Unique solution for probabilistic PCA

Another one to dig up this old thread. I’m a little late to the party, but this may be germane discussion. I thought to identify a unique factorization (I’m looking more generally at a factor analysis Y_i ~ N(BF_i, D) ; F_i ~ N(0, H)) by the following:

  1. Set loadings to lower-triangular (no more rotation invariance)
  2. Set diagonal to positive (no more sign invariance)
  3. Order diagonal (no more permutation invariance)

this would look something like

def expand_packed_block_triangular(n, k, packed, diag=None):
    # like expand_packed_triangular, but with n > k.
    assert n >= k
    out = tt.zeros((n, k), dtype=float)
    if diag is None:
        idxs = np.tril_indices(n, m=k)
        out = tt.set_subtensor(out[idxs], packed)
    else:
        idxs = np.tril_indices(n, k=-1, m=k)
        out = tt.set_subtensor(out[idxs], packed)
        idxs = (np.arange(k), np.arange(k))
        out = tt.set_subtensor(out[idxs], diag)
    return out

ZeroTruncNormal = pm.Bound(pm.Normal, lower=0.0)

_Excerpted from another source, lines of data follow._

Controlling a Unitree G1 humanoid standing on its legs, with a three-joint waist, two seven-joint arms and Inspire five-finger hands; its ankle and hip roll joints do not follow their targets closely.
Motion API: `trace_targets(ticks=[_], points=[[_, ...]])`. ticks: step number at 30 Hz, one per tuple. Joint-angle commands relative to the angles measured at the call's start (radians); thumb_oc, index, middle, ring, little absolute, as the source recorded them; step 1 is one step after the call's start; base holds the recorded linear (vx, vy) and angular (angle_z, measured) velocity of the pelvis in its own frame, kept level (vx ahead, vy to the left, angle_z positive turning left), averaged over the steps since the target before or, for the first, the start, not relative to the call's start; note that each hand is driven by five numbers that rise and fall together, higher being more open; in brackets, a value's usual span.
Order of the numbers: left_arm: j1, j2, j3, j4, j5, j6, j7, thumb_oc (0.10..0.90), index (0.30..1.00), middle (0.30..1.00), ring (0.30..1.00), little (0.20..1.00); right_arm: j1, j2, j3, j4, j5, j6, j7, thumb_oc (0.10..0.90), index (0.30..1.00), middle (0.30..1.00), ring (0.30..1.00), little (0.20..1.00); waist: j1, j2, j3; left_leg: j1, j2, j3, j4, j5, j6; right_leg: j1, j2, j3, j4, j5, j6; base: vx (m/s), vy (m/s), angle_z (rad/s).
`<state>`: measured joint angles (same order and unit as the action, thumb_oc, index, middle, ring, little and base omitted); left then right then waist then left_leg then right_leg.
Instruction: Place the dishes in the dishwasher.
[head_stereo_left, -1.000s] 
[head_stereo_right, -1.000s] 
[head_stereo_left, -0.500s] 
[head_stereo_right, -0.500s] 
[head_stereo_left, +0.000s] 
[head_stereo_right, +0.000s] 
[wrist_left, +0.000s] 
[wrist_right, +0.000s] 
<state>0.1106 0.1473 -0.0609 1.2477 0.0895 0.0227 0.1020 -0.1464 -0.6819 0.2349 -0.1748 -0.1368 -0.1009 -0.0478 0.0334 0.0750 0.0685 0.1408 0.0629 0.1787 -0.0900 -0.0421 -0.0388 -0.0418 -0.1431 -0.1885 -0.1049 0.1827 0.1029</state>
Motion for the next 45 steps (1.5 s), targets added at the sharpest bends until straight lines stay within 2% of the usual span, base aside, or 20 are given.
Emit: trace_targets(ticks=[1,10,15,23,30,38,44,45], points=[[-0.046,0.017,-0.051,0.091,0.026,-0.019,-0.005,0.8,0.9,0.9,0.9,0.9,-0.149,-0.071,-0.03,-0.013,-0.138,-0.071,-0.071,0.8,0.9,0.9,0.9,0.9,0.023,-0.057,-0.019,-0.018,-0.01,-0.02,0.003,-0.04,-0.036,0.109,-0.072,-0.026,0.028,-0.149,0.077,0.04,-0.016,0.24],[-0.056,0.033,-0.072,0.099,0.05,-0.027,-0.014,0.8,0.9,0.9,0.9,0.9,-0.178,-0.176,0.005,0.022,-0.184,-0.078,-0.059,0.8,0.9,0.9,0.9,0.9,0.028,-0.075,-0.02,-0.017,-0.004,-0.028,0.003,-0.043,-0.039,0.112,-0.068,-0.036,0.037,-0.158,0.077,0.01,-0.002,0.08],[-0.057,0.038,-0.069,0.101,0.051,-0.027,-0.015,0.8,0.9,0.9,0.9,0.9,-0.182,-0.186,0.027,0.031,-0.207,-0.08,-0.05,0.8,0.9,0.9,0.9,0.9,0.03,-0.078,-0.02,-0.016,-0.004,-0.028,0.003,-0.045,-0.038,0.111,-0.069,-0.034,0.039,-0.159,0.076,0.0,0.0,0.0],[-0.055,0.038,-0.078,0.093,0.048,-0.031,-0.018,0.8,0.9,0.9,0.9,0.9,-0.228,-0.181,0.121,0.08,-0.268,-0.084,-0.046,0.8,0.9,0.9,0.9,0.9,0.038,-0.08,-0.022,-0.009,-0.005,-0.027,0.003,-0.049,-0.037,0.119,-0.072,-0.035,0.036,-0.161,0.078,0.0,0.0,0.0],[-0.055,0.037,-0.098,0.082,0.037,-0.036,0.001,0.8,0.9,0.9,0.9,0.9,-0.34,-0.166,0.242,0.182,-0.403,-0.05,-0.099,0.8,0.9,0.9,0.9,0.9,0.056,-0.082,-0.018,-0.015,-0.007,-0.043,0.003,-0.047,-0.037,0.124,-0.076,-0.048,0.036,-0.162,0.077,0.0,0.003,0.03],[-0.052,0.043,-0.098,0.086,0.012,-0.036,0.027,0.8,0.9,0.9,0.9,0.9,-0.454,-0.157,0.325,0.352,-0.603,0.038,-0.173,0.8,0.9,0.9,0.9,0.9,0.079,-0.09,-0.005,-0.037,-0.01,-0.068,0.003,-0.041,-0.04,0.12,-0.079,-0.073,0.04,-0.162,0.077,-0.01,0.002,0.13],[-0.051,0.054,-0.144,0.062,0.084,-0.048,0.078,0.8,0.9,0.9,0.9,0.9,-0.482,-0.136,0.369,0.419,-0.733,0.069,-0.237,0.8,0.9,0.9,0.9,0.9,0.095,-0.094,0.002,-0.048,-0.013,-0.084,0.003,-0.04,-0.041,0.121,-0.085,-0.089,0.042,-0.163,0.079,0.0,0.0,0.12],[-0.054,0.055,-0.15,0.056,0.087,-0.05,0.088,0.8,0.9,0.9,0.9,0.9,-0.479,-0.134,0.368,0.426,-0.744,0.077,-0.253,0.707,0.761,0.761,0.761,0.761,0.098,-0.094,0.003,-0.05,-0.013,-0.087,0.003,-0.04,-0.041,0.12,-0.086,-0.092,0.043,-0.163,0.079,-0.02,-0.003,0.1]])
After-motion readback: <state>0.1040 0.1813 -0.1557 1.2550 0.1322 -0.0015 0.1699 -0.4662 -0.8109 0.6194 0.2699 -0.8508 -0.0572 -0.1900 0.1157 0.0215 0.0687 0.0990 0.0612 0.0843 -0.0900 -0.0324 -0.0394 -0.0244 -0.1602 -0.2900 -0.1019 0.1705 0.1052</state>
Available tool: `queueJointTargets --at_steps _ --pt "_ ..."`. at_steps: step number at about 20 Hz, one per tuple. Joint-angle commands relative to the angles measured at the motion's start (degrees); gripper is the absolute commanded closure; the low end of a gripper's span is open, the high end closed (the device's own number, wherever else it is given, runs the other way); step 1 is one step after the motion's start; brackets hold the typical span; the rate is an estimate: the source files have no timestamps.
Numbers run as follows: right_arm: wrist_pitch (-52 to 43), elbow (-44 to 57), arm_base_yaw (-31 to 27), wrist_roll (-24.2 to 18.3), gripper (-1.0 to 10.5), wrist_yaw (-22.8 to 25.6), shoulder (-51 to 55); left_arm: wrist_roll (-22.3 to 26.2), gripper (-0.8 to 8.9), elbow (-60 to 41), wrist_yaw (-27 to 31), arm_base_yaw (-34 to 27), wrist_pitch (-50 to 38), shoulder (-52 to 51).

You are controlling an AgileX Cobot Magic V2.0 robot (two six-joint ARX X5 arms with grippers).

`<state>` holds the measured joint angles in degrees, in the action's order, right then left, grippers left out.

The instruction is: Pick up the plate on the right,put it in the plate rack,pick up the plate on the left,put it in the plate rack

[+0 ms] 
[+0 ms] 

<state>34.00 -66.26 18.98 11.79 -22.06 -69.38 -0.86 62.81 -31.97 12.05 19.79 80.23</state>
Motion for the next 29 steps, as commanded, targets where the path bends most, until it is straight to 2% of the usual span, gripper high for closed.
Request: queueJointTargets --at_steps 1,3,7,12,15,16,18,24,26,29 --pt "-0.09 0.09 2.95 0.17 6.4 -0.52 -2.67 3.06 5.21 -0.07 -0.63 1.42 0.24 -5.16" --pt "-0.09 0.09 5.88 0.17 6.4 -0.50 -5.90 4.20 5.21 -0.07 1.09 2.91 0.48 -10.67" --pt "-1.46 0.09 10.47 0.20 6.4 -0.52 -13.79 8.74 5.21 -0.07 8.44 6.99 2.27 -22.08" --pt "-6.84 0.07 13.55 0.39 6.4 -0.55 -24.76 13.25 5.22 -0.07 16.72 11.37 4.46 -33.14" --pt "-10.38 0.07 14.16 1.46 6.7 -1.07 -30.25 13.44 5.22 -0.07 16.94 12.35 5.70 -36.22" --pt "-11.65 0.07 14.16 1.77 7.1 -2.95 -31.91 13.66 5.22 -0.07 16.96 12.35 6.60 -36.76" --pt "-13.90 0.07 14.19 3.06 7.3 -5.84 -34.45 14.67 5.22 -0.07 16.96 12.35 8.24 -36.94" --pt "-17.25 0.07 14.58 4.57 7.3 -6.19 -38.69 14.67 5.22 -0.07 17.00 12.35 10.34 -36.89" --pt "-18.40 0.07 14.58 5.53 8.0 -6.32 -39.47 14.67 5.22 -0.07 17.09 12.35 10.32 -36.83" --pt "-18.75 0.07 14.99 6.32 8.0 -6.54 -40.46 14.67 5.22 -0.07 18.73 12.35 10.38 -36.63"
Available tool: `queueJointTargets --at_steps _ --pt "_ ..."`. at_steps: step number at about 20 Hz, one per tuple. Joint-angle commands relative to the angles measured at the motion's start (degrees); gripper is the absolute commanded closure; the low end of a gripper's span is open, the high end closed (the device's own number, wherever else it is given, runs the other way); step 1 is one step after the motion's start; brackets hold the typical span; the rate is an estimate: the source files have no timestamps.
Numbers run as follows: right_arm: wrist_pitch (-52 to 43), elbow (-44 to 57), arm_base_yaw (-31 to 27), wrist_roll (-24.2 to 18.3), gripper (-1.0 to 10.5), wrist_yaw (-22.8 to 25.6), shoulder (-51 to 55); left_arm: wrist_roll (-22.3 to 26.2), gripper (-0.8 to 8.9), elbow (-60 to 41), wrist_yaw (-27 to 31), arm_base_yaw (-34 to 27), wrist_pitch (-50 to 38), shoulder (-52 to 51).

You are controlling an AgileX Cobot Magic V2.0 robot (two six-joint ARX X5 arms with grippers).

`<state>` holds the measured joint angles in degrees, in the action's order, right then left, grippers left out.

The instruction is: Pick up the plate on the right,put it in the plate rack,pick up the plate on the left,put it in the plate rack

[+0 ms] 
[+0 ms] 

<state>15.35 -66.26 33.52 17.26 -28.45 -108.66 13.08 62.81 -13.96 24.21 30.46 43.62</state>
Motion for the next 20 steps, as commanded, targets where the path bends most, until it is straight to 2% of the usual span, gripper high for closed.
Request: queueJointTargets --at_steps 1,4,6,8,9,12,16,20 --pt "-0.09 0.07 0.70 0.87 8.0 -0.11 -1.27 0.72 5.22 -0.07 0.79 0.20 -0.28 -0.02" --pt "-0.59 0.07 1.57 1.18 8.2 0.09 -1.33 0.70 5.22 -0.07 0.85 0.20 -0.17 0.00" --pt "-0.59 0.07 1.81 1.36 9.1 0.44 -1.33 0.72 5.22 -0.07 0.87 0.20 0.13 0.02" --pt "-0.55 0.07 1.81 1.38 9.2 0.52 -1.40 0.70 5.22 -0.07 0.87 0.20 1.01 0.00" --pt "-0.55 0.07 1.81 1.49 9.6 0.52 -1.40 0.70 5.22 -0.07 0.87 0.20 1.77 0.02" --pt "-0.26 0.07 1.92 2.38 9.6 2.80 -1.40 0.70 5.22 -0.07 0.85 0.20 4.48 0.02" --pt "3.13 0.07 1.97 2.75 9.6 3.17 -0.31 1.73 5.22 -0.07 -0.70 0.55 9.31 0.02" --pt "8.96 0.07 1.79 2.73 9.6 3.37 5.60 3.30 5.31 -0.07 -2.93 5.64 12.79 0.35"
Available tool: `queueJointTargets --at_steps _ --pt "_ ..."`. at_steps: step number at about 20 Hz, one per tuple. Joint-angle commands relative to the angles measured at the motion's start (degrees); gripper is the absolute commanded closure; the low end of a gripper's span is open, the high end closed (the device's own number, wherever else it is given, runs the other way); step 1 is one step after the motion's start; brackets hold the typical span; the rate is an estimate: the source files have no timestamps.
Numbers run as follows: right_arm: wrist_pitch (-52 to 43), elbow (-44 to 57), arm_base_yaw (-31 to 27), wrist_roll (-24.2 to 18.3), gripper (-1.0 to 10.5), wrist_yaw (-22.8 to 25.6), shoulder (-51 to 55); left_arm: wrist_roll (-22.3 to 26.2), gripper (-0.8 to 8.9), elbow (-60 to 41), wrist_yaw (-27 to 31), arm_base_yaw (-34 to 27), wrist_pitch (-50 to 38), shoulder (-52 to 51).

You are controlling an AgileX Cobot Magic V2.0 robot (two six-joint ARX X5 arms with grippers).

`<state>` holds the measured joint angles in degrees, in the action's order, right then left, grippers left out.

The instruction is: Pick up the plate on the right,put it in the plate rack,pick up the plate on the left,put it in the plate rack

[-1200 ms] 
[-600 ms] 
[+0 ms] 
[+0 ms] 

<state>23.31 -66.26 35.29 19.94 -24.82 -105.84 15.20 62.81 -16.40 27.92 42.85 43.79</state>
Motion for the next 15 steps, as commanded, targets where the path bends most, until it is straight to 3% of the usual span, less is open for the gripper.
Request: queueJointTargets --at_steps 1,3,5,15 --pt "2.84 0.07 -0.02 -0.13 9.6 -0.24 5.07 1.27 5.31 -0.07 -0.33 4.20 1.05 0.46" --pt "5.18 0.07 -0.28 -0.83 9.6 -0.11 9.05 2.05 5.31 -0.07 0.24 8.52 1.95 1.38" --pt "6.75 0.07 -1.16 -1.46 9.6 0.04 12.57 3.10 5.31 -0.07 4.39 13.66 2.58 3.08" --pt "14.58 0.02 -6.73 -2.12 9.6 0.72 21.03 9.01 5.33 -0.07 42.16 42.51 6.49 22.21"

# using `obs` data from this thread

c=5
n=N
k=2
with pm.Model() as bfa:
    # factors are normally i.i.d.
    F = pm.Normal('F', 0., 1., shape=(k, n)) # latent vars
    # loadings are right lower triangular with a diagonal
    Wod = pm.Normal('W_packed_od', 0., 10., shape=(k*c - k*(k-1)/2 - k,))
    Wd = ZeroTruncNormal('W_packed_d', mu=1., sd=3., shape=(k,), 
                         transform=pm.distributions.transforms.Ordered(),
                        testval=1. + 1 * np.arange(k))
    W = pm.Deterministic('W', expand_packed_block_triangular(c, k, Wod, Wd))
    L = pm.Deterministic('L', tt.dot(W, F))
    d = pm.HalfCauchy('err_d', 5.)
    Capprox = pm.Normal('Capprox', mu=L, sd=d, shape=(c,n))  # far faster
    
    traces = [pm.sample(200, chains=1, init='adapt_diag') for _ in xrange(6)]

I’m finding that it doesn’t quite work right, with NUTS resulting in over-broad loadings which result in switches:

import seaborn as sbn
colors = ['blue', 'red', 'green', 'yellow', 'black', 'magenta', 'orange']

for tr in traces:
    for j in xrange(2):
        sbn.kdeplot(tr['W_packed_d'][:, j], color=colors[j])
        

image

and ADVI routinely giving inf values for the loss, and generating broad estimates well into the infeasible model regions

image

So, are there better ways of modeling these constraints? Or is the symmetric approach far superior?